Instruction Tuning: Formatting Your Knowledge

The quality of your fine-tuned model depends 1% on the algorithm and 99% on your Data. If you give the model sloppy examples, it will speak sloppily.

The industry standard for training data is JSONL (JSON Lines).

1. What is JSONL?

It is a text file where every line is a complete, valid JSON object. This allows training tools to read the file one line at a time without loading a 2GB JSON file into RAM.

2. The Chat Format (Alpaca / ChatML)

To train a chat-based model, you must provide "Turns":

{"instruction": "Translate this to Pirate", "input": "Hello friend", "output": "Ahoy there, matey!"}
{"instruction": "Translate this to Pirate", "input": "Where is the boat?", "output": "Where be the vessel, ye landlubber?"}

Instruction: What the user wants.
Input: The specific data (Optional).
Output: The "Perfect" answer you want the AI to learn.

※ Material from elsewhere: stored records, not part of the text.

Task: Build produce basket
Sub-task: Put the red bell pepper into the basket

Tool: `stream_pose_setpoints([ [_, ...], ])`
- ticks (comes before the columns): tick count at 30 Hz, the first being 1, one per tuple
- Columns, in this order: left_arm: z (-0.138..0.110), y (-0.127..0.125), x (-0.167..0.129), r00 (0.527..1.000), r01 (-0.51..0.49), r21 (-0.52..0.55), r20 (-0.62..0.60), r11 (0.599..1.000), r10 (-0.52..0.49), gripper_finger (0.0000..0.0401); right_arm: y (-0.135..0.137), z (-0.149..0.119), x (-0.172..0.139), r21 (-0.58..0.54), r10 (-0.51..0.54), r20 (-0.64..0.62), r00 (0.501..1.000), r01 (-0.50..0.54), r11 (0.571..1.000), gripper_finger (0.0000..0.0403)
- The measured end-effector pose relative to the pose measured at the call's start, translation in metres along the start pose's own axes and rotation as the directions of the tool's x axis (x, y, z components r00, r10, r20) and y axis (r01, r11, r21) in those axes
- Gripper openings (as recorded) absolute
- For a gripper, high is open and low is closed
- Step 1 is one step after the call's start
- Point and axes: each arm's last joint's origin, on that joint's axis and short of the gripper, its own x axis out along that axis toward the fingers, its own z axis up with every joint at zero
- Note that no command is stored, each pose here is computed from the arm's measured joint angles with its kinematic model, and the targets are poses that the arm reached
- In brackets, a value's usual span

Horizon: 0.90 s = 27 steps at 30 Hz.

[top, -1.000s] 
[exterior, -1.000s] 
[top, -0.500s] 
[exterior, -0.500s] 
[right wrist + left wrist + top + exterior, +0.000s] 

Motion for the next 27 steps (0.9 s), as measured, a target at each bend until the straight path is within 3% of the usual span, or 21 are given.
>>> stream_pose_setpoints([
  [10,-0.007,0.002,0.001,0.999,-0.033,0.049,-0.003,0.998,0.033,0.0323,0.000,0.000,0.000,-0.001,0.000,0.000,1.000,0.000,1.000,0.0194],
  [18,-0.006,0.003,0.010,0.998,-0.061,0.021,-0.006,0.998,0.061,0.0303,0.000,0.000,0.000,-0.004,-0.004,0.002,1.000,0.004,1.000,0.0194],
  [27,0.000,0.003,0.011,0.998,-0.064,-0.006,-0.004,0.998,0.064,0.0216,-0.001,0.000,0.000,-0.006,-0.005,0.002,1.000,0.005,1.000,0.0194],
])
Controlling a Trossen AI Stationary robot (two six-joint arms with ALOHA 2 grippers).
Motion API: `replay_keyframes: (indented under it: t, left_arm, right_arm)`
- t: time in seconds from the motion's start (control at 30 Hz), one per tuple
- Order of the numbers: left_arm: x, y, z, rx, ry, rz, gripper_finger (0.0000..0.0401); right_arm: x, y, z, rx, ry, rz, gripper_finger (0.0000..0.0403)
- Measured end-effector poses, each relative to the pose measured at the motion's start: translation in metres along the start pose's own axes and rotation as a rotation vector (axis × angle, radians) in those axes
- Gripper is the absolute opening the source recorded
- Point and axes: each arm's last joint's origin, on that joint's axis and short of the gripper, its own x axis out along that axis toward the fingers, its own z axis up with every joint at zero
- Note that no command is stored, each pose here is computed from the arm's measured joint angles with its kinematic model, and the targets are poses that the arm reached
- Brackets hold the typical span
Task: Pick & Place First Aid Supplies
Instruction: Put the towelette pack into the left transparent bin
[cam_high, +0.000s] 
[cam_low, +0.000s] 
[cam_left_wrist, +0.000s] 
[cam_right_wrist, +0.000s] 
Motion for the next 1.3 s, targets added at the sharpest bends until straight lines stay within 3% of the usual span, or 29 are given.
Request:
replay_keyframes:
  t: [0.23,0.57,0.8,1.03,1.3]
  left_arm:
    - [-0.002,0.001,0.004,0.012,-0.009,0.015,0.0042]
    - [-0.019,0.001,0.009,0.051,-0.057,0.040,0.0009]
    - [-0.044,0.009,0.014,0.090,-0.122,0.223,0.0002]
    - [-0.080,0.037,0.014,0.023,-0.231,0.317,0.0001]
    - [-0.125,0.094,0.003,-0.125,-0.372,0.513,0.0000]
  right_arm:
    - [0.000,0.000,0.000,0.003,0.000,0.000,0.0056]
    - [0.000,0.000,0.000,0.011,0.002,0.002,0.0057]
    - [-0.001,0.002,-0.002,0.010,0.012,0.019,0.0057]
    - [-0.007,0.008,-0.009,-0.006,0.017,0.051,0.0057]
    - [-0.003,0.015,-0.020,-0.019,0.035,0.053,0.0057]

3. How Much Data Do You Need?

10 - 100 Examples: (Few-shot) The model will learn a very specific style or a few new names of products.
500 - 1,000 Examples: The model will learn a complex new format (like a custom programming language).
5,000+ Examples: Significant knowledge injection or new language support.

4. Tips for High-Quality Data

Diversity: Don't repeat the same question 100 times. Change the phrasing!
Accuracy: Double-check every "Output" line. If you have a typo in your training data, your model will have that typo forever.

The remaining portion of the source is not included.